• _Exercise requirements_: In the material below, the required lines run from the one containing "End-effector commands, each" through the one containing "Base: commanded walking". Copy those lines exactly, ends included, and nothing else.

• _Exercise data_:

_____

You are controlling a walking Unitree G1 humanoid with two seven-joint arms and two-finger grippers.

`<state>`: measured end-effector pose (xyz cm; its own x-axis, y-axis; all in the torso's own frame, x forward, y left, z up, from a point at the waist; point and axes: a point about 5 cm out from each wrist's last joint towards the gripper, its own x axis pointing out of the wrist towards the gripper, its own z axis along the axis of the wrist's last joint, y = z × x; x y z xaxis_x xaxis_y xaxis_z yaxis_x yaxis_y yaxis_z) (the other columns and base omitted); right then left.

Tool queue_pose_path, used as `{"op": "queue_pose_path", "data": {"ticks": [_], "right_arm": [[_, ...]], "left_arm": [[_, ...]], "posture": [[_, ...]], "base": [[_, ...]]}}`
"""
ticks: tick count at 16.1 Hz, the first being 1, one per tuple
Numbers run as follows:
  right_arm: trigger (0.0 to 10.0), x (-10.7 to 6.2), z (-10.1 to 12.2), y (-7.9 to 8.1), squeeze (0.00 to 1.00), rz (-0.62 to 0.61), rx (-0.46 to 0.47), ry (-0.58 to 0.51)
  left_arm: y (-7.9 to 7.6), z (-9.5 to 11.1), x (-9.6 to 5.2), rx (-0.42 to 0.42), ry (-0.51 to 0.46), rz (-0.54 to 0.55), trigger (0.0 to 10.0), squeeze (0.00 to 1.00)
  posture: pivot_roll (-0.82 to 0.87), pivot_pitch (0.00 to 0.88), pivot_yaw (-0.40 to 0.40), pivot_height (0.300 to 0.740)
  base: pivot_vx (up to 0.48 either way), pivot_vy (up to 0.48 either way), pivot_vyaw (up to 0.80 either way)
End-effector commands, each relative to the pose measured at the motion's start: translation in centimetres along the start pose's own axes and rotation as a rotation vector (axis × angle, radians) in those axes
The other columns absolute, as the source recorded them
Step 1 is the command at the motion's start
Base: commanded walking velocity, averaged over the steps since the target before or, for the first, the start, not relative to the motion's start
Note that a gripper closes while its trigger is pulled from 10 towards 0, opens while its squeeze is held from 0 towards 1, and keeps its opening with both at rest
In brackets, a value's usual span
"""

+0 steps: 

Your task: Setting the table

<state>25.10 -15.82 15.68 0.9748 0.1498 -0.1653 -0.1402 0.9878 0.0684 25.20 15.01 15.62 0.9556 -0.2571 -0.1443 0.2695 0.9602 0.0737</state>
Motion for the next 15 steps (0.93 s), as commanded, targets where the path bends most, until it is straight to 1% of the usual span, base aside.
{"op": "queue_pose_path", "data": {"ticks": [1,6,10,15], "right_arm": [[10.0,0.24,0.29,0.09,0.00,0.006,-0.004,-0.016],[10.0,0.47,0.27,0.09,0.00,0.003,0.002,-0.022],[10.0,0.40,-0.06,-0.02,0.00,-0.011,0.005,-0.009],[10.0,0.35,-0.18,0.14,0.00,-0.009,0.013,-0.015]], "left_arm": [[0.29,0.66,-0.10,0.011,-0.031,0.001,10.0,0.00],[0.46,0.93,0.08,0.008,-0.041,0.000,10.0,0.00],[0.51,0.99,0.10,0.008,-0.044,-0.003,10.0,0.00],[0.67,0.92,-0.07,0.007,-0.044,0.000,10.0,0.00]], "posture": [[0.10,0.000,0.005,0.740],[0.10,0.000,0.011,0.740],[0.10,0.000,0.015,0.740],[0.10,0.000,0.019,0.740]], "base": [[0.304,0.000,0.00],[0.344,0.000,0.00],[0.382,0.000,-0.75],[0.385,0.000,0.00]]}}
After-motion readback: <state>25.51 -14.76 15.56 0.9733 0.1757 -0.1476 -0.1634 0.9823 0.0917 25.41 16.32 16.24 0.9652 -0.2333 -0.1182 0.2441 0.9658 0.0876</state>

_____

• _Answer to the exercise_:
End-effector commands, each relative to the pose measured at the motion's start: translation in centimetres along the start pose's own axes and rotation as a rotation vector (axis × angle, radians) in those axes
The other columns absolute, as the source recorded them
Step 1 is the command at the motion's start
Base: commanded walking velocity, averaged over the steps since the target before or, for the first, the start, not relative to the motion's start

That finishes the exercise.